Die Solaranlage besteht aus 349 Modulen mit einer Gesamtleistung von 134 Kilowatt-Peak (kWp). Sobald sie voll in Betrieb ist, wird sie voraussichtlich jährlich rund 120.000 Kilowattstunden Strom erzeugen. Der gesamte produzierte Strom wird direkt vom Klärwerk genutzt.
Umgesetzt wurde das Projekt von Greenty, einem Unternehmen für erneuerbare Energien. Die finanzielle Förderung übernahm die Wirtschaft- und Infrastrukturbank Hessen (WiBank), die die Initiative mittrug. Laut Schätzungen der Verantwortlichen wird die Anlage den jährlichen Stromverbrauch des Werks um zehn Prozent reduzieren.
Neben den Kosteneinsparungen vermeidet die Anlage zudem jährlich etwa 60.000 Kilogramm CO₂-Emissionen. Dies passt zu den übergeordneten Bestrebungen, kommunale Infrastrukturen nachhaltiger zu gestalten.
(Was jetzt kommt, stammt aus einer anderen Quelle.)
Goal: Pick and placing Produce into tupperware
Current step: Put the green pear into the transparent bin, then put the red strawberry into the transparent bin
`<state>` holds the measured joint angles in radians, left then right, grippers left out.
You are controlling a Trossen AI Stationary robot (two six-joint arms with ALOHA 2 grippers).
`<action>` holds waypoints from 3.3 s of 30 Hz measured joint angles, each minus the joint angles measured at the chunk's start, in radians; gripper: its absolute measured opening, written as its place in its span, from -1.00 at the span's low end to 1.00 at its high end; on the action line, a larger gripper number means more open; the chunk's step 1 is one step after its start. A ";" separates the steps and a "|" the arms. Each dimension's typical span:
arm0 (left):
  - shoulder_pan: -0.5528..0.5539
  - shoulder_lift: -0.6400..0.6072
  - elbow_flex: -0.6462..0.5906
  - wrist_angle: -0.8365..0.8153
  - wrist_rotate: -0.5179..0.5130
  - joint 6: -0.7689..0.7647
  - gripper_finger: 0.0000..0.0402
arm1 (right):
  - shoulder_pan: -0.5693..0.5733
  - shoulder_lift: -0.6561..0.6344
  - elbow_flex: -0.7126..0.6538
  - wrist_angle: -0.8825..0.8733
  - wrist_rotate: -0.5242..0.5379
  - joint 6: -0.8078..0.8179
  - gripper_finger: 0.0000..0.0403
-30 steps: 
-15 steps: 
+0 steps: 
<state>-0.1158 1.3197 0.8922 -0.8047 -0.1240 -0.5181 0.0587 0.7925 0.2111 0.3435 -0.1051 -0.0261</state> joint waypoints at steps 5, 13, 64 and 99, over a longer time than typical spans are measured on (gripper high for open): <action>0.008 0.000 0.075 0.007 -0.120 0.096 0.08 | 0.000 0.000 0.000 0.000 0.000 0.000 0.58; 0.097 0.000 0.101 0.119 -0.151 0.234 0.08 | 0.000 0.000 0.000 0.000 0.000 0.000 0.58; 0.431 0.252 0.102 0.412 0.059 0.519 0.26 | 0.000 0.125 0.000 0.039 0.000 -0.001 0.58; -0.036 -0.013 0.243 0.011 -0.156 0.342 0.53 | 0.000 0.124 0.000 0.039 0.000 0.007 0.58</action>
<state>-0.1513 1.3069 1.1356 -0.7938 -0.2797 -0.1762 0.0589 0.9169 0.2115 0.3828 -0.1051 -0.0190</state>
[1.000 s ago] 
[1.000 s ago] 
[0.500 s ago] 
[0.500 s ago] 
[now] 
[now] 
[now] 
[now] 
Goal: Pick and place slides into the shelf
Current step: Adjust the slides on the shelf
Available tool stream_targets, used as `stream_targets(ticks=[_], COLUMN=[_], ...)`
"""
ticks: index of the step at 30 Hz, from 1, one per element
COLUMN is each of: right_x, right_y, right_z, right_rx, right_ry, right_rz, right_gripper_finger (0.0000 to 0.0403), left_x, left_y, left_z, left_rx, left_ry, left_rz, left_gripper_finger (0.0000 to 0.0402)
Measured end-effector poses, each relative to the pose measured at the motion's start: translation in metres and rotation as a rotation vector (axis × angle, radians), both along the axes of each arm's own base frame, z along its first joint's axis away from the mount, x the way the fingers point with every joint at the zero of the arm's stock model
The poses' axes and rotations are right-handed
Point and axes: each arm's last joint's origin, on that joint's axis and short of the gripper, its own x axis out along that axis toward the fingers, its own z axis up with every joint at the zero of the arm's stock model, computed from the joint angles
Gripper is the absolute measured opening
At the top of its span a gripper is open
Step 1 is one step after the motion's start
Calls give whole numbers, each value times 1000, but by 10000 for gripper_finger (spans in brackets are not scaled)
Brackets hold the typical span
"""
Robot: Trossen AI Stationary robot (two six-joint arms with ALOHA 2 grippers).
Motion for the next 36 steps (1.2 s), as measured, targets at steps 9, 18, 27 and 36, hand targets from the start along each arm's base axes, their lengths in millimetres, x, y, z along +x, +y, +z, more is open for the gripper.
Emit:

Die neue PV-Anlage liefert nicht nur sauberere Energie, sondern senkt auch die Betriebskosten. Mit einer über zehn Jahre anhaltenden Reduzierung von Stromverbrauch und Emissionen setzt das Klärwerk ein Beispiel für vergleichbare Einrichtungen. Das Projekt zeigt, wie regionale Fördergelder konkrete Schritte hin zu mehr Nachhaltigkeit unterstützen können.